Tras escuchar sus declaraciones en el Congreso, las dos jóvenes inmigrantes, Carmen Lima, de 13 años, y Jennifer Martínez, de 16, acusaron al líder republicano de "mentirles" en la cara.

Pese al nuevo revés, la Casa Blanca insistió sin embargo en que sigue habiendo una oportunidad para la reforma migratoria.

"Creo que podría suceder este año", dijo el portavoz de la Casa Blanca, Jay Carney, al ser consultado sobre las posibilidades de una reforma migratoria pese a las palabras de Boehner.

El portavoz reconoció que la Cámara Baja "es el obstáculo" para ello, pero subrayó que también podría transformarse en la "oportunidad" si decide "actuar de forma rápida y decisiva" en la materia.

En el marco de sus esfuerzos por promover la reforma migratoria, Obama recibió en la Casa Blanca a un grupo de líderes religiosos con quienes discutió "el compromiso compartido de destacar el imperativo moral que existe para la reforma migratoria". El mandatario ha realizado similares reuniones en las pasadas semanas con otros grupos de presión, entre ellos directivos de grandes empresas del país.

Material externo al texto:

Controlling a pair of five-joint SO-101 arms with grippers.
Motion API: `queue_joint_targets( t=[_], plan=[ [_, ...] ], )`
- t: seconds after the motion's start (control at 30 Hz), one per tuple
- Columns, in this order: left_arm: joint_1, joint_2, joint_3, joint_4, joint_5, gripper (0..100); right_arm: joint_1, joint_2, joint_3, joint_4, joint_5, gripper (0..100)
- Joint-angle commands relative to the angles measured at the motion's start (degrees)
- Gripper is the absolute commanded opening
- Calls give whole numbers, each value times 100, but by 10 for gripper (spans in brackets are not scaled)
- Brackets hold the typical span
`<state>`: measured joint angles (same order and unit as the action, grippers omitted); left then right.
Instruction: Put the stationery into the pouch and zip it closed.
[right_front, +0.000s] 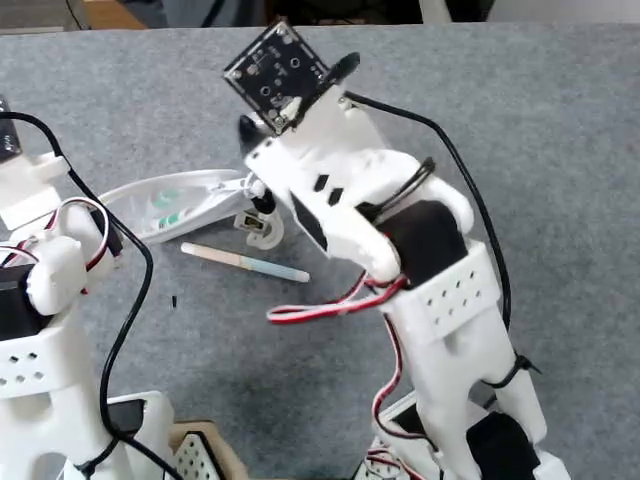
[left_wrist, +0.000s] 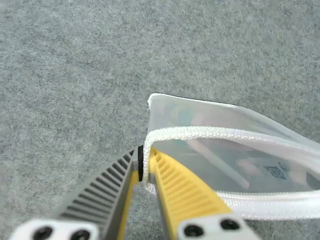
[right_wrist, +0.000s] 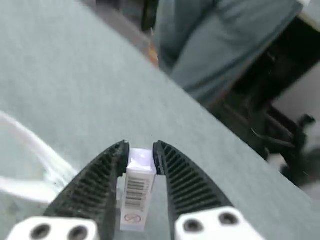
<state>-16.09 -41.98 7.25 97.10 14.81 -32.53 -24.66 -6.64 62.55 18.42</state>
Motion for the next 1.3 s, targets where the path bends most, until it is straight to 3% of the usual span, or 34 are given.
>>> queue_joint_targets(
  t=[0.0,0.53,0.77,1.03,1.27],
  plan=[
    [-312,0,4,35,-62,29,-352,-198,-523,-299,-747,12],
    [-409,0,163,-9,-62,29,-651,-198,-470,-651,-3508,12],
    [-409,35,136,-18,-62,29,-651,-198,110,-905,-3569,12],
    [-400,35,136,-9,-62,29,-651,-198,1288,-2356,-3560,12],
    [-400,35,171,-9,-62,29,-1011,-180,602,-1662,-3604,12]
  ],
)
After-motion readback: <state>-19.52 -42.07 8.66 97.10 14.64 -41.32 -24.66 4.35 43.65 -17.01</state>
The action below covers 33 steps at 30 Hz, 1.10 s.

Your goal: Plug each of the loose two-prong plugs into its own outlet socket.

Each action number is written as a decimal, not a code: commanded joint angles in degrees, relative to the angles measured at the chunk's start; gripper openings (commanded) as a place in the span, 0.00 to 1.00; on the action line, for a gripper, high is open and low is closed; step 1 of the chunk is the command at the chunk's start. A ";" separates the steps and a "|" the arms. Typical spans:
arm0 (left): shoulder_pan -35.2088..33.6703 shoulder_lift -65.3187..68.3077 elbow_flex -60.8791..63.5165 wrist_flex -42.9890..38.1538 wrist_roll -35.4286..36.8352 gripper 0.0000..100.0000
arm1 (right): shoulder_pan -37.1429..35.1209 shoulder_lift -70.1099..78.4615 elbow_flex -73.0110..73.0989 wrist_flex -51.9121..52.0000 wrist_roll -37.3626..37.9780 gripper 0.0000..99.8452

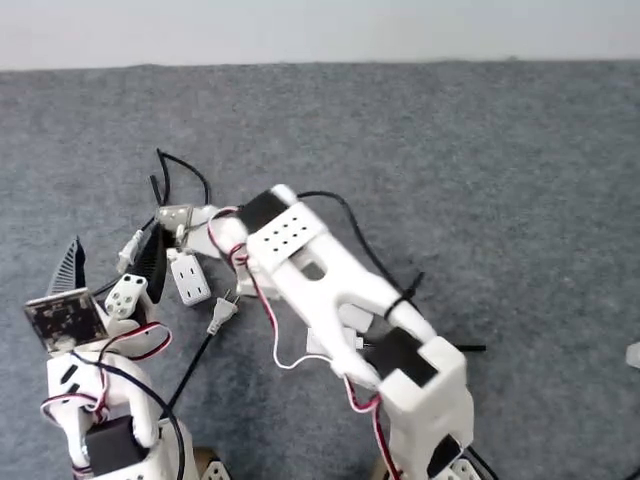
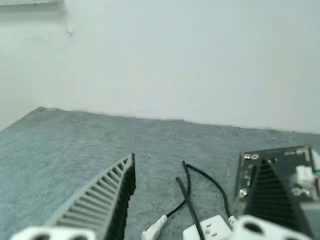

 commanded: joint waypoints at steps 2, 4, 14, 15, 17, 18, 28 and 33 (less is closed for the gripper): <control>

Los esfuerzos concentrados de Obama en esta materia se deben, más allá de su renovada promesa al electorado hispano -y a otros grupos migratorios con derecho al voto, como el también influyente asiático- en que la reforma migratoria se perfila como la única gran iniciativa legislativa con todavía algún viso de poder convertirse en ley en su segundo mandato, tras el fracaso de un intento, a comienzos de año, por impulsar un mayor control de armas.

Así lo reconoció la víspera el vicepresidente, Joe Biden, quien según el diario digitial "Politico", durante una teleconferencia con líderes católicos y de otras confesiones, les instó a no permitir que suceda lo mismo que con la fracasada lucha por un mayor control de las armas.